** WORK TO COMPLETE **
What is needed is an exact retyping of the records below, from the first line through the line that contains "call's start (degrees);".

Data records
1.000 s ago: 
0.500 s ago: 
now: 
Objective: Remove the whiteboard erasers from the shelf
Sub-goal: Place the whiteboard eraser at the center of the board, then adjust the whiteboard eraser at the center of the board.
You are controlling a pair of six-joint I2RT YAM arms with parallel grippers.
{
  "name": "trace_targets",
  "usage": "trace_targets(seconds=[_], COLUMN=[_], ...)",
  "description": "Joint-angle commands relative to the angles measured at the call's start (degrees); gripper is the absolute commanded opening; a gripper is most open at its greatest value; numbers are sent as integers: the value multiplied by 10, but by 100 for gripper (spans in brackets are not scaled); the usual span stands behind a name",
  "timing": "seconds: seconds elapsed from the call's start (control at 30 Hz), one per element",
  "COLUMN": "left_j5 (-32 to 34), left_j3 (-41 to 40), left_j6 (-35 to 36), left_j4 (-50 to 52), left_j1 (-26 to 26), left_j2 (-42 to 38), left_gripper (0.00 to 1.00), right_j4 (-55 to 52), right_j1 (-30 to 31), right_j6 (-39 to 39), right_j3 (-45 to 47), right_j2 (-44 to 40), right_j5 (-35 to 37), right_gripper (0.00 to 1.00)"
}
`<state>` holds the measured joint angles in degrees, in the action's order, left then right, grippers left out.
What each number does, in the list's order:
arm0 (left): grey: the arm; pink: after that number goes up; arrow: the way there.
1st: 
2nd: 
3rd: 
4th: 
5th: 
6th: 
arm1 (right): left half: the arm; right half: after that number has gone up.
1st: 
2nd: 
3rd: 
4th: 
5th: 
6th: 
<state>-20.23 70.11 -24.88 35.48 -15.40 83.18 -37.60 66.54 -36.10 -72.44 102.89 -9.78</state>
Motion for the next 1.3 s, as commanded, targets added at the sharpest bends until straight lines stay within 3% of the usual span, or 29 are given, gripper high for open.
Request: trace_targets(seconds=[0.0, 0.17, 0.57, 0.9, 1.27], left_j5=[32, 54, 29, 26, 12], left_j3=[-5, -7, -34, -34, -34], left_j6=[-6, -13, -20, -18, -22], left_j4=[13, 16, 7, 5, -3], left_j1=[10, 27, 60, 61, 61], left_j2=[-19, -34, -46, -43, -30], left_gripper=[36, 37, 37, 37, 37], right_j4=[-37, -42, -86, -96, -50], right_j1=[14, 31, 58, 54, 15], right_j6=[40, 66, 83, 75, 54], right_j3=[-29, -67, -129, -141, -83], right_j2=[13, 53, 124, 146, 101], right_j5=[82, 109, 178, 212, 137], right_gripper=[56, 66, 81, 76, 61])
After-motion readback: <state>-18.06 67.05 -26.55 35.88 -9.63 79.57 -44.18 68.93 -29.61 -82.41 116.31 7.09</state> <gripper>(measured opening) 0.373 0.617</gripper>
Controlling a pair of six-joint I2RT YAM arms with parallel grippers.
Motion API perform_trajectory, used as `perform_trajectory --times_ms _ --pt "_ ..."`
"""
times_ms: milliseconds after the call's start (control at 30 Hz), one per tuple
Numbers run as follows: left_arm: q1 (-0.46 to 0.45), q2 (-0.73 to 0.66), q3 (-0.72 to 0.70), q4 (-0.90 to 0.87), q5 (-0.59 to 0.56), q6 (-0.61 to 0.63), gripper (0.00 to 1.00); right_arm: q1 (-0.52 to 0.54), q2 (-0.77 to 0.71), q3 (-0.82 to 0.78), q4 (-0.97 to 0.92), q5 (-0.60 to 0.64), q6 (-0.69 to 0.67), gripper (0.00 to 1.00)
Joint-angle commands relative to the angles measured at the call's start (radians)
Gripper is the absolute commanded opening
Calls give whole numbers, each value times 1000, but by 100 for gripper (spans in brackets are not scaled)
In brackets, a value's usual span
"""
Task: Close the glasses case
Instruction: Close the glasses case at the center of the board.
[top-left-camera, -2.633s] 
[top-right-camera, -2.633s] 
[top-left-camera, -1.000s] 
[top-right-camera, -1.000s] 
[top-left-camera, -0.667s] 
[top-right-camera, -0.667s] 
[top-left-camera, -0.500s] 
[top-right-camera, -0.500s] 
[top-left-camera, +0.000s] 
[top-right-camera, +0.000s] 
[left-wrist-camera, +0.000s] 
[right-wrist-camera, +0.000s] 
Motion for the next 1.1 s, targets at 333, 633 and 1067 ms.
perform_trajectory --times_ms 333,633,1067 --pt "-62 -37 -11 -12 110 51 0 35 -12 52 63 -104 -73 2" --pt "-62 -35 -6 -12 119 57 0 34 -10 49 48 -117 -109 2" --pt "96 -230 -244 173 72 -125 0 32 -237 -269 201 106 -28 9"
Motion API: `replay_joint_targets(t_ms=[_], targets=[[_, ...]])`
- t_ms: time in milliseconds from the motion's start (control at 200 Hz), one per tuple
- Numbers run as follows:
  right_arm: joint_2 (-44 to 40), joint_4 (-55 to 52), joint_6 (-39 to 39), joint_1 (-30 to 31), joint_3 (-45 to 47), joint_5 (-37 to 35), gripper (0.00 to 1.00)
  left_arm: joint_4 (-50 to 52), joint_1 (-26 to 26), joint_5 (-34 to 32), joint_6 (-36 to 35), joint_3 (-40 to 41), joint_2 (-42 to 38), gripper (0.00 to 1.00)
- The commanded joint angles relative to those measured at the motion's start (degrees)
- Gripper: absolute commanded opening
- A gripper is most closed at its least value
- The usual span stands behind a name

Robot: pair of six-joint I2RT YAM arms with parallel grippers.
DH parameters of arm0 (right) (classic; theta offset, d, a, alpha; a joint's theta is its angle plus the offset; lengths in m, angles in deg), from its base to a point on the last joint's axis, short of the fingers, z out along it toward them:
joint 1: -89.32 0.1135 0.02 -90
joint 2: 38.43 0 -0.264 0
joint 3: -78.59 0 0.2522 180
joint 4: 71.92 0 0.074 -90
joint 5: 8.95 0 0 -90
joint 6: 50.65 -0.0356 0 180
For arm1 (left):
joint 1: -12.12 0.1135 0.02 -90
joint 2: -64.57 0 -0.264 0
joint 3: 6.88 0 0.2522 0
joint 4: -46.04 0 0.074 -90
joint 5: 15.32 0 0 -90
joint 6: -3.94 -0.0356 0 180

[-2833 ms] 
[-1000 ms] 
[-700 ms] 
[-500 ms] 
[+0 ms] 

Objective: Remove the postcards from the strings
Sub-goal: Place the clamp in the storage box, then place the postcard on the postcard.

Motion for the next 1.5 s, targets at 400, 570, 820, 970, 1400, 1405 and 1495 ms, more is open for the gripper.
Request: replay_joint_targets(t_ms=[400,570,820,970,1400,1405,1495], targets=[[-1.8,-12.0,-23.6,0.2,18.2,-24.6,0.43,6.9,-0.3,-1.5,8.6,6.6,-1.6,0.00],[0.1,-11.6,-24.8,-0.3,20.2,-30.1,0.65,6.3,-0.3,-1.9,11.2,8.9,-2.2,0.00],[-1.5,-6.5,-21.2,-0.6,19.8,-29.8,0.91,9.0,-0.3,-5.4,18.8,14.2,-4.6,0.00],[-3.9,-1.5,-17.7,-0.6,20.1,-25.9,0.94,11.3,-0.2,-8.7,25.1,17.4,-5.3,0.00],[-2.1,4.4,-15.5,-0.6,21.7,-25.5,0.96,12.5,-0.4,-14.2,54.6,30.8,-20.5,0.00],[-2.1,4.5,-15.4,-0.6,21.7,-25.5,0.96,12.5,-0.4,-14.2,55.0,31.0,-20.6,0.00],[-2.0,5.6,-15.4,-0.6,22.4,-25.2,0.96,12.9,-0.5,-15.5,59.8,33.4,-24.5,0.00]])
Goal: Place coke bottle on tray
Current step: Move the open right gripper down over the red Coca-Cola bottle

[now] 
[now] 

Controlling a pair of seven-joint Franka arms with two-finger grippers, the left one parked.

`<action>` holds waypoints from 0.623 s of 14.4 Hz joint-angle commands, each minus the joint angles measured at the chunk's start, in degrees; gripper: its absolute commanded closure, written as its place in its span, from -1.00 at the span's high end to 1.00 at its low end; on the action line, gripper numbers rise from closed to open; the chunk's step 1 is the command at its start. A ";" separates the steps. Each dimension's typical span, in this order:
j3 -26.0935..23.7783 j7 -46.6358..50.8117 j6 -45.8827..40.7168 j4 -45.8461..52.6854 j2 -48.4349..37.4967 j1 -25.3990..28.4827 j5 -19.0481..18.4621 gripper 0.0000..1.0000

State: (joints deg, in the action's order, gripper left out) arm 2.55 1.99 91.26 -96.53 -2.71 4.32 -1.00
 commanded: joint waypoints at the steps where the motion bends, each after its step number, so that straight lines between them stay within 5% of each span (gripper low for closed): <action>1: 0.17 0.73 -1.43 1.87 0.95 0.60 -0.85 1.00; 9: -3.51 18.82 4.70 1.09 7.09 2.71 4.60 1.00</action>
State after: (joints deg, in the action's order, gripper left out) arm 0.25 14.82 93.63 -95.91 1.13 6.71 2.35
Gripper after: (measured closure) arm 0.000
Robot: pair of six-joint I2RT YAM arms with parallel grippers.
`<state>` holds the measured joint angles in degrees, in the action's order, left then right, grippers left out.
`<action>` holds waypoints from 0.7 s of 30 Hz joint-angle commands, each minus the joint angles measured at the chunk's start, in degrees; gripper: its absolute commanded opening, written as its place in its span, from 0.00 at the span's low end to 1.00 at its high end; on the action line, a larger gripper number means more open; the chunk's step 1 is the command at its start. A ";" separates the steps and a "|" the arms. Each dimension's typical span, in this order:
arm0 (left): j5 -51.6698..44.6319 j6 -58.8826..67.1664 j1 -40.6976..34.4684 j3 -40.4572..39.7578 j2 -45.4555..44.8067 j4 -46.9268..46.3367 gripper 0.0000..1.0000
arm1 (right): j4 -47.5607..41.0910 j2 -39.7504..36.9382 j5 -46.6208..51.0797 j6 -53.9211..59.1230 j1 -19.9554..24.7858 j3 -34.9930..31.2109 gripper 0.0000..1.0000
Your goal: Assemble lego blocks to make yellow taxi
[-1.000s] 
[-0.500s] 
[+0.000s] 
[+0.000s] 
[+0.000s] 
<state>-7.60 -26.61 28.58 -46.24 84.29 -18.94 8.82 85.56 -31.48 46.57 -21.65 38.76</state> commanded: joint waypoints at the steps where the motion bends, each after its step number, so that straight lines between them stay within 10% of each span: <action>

** SOLUTION **
1.000 s ago: 
0.500 s ago: 
now: 
Objective: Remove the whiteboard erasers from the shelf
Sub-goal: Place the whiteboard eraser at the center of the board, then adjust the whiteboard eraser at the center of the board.
You are controlling a pair of six-joint I2RT YAM arms with parallel grippers.
{
  "name": "trace_targets",
  "usage": "trace_targets(seconds=[_], COLUMN=[_], ...)",
  "description": "Joint-angle commands relative to the angles measured at the call's start (degrees); gripper is the absolute commanded opening; a gripper is most open at its greatest value; numbers are sent as integers: the value multiplied by 10, but by 100 for gripper (spans in brackets are not scaled); the usual span stands behind a name",

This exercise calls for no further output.